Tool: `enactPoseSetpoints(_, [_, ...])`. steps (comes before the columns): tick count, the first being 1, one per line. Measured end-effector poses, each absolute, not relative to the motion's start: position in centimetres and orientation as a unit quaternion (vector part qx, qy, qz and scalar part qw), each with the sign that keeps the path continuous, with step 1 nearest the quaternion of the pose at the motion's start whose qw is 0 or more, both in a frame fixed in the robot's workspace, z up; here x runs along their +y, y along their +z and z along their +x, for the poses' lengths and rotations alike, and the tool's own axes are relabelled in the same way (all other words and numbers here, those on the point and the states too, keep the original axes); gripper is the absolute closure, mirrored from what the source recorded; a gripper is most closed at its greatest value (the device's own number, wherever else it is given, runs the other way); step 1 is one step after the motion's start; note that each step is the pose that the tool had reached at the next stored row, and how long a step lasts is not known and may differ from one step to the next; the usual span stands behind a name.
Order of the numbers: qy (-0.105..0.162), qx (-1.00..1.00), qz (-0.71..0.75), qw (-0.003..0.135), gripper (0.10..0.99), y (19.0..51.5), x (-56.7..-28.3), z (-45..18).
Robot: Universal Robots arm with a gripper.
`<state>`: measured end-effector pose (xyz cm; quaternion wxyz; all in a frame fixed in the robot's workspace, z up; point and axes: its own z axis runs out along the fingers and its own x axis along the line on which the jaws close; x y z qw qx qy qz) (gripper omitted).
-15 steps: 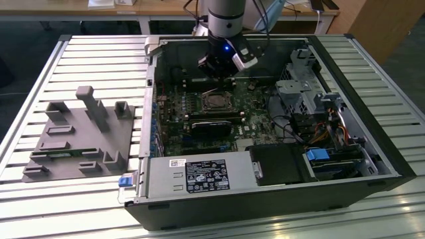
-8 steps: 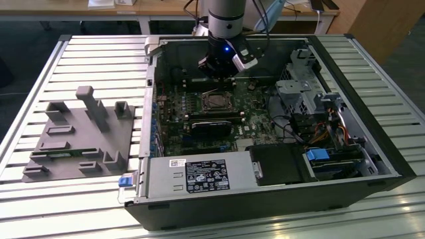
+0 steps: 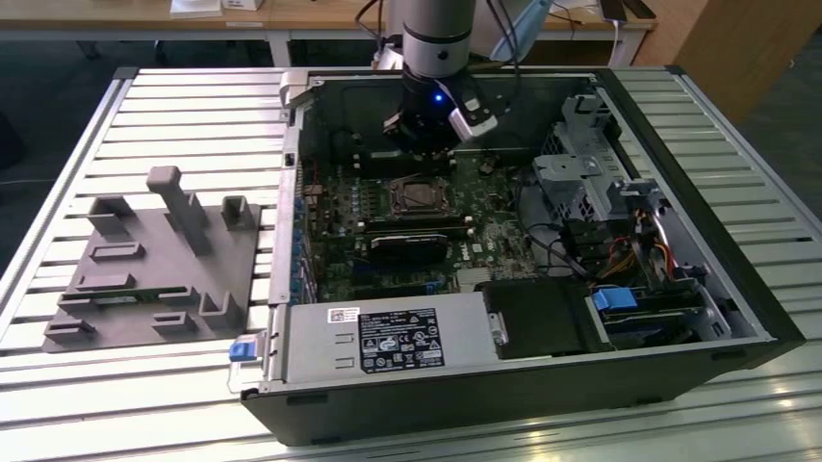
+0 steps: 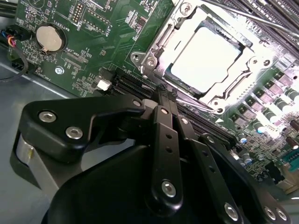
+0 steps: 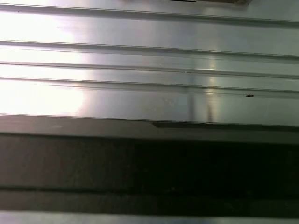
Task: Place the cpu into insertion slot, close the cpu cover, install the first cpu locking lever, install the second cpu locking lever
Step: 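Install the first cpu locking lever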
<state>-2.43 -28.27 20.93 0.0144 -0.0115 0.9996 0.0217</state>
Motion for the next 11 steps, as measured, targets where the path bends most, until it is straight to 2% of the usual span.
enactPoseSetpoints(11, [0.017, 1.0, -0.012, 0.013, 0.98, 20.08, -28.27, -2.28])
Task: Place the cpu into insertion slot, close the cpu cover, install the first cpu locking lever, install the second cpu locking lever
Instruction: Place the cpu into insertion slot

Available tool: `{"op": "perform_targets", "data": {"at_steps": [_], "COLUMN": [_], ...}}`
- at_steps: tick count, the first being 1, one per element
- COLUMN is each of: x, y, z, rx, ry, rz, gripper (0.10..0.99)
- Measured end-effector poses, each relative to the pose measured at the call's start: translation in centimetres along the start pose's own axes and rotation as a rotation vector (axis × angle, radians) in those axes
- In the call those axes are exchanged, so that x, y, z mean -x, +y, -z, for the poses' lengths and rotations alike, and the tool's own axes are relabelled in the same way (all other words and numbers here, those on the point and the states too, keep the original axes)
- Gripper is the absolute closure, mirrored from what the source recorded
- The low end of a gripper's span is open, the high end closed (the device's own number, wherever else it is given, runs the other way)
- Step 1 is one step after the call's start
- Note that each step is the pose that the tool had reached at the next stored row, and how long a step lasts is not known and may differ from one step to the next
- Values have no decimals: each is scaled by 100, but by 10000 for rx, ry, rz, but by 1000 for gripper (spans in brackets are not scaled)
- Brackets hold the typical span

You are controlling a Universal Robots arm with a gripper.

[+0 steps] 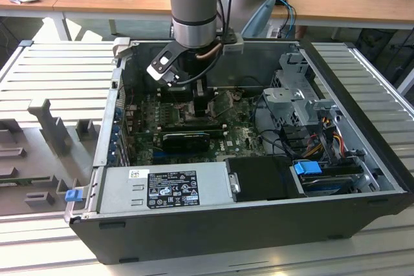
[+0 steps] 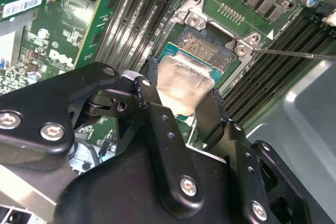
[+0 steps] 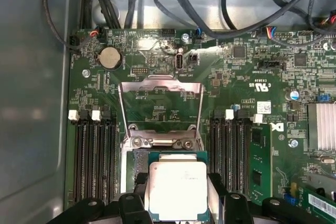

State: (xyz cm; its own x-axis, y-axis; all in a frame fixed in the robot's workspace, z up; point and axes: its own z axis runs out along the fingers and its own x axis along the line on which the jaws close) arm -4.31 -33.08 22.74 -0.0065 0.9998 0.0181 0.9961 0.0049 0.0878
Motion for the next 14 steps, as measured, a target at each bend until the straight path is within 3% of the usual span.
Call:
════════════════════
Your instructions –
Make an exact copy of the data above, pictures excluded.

Written answer –
Tool: `enactPoseSetpoints(_, [_, ...])`. steps (comes before the columns): tick count, the first being 1, one per line. Measured end-effector poses, each absolute, not relative to the motion's start: position in centimetres and orientation as a unit quaternion (vector part qx, qy, qz and scalar part qw), each with the sign that keeps the path continuous, with step 1 nearest the quaternion of the pose at the motion's start whose qw is 0 or more, both in a frame fixed in the robot's workspace, z up; here x runs along their +y, y along their +z and z along their +x, for the poses' lengths and rotations alike, and the tool's own axes are relabelled in the same way (all other words and numbers here, those on the point and the states too, keep the original axes); gripper is the absolute closure, mirrored from what the source recorded; a gripper is most closed at its greatest value (the device's own number, wherever else it is given, runs the other way); step 1 is one step after the motion's start; note that each step is the pose that the tool had reached at the next stored row, and how long a step lasts is not known and may differ from one step to the next; the usual span stands behind a name.
Order of the numbers: qy (-0.105..0.162), qx (-1.00..1.00), qz (-0.71..0.75), qw (-0.003..0.135), gripper (0.10..0.99), y (19.0..51.5), x (-56.7..-28.3), z (-45..18).
Robot: Universal Robots arm with a gripper.
`<state>`: measured end-effector pose (xyz cm; quaternion wxyz; all in a frame fixed in the robot's workspace, z up; point and axes: its own z axis runs out along the fingers and its own x axis along the line on which the jaws close; x y z qw qx qy qz) (gripper omitted).
-15 steps: 
-8 steps: 
+0 steps: 
+0 steps: 
+0 steps: 
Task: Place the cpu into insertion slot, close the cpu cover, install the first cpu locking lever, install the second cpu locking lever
Step: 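Install the first cpu locking lever
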<state>-2.43 -28.27 20.93 0.0144 -0.0115 0.9996 0.0217</state>
Motion for the next 11 steps, as measured, targets where the path bends most, until it is straight to 2% of the usual span.
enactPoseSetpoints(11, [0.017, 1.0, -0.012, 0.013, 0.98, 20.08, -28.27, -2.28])
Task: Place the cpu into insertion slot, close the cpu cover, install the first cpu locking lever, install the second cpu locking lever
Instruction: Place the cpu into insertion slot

Available tool: `{"op": "perform_targets", "data": {"at_steps": [_], "COLUMN": [_], ...}}`
- at_steps: tick count, the first being 1, one per element
- COLUMN is each of: x, y, z, rx, ry, rz, gripper (0.10..0.99)
- Measured end-effector poses, each relative to the pose measured at the call's start: translation in centimetres along the start pose's own axes and rotation as a rotation vector (axis × angle, radians) in those axes
- In the call those axes are exchanged, so that x, y, z mean -x, +y, -z, for the poses' lengths and rotations alike, and the tool's own axes are relabelled in the same way (all other words and numbers here, those on the point and the states too, keep the original axes)
- Gripper is the absolute closure, mirrored from what the source recorded
- The low end of a gripper's span is open, the high end closed (the device's own number, wherever else it is given, runs the other way)
- Step 1 is one step after the call's start
- Note that each step is the pose that the tool had reached at the next stored row, and how long a step lasts is not known and may differ from one step to the next
- Values have no decimals: each is scaled by 100, but by 10000 for rx, ry, rz, but by 1000 for gripper (spans in brackets are not scaled)
- Brackets hold the typical span

You are controlling a Universal Robots arm with a gripper.

[+0 steps] 
[+0 steps] 
[+0 steps] 

State: (xyz cm; its own x-axis, y-axis; all in a frame fixed in the robot's workspace, z up; point and axes: its own z axis runs out along the fingers and its own x axis along the line on which the jaws close) arm -4.31 -33.08 22.74 -0.0065 0.9998 0.0181 0.9961 0.0049 0.0878
Motion for the next 14 steps, as measured, a target at each bend until the straight path is within 3% of the usual span.
Call:

This exercise is now finished.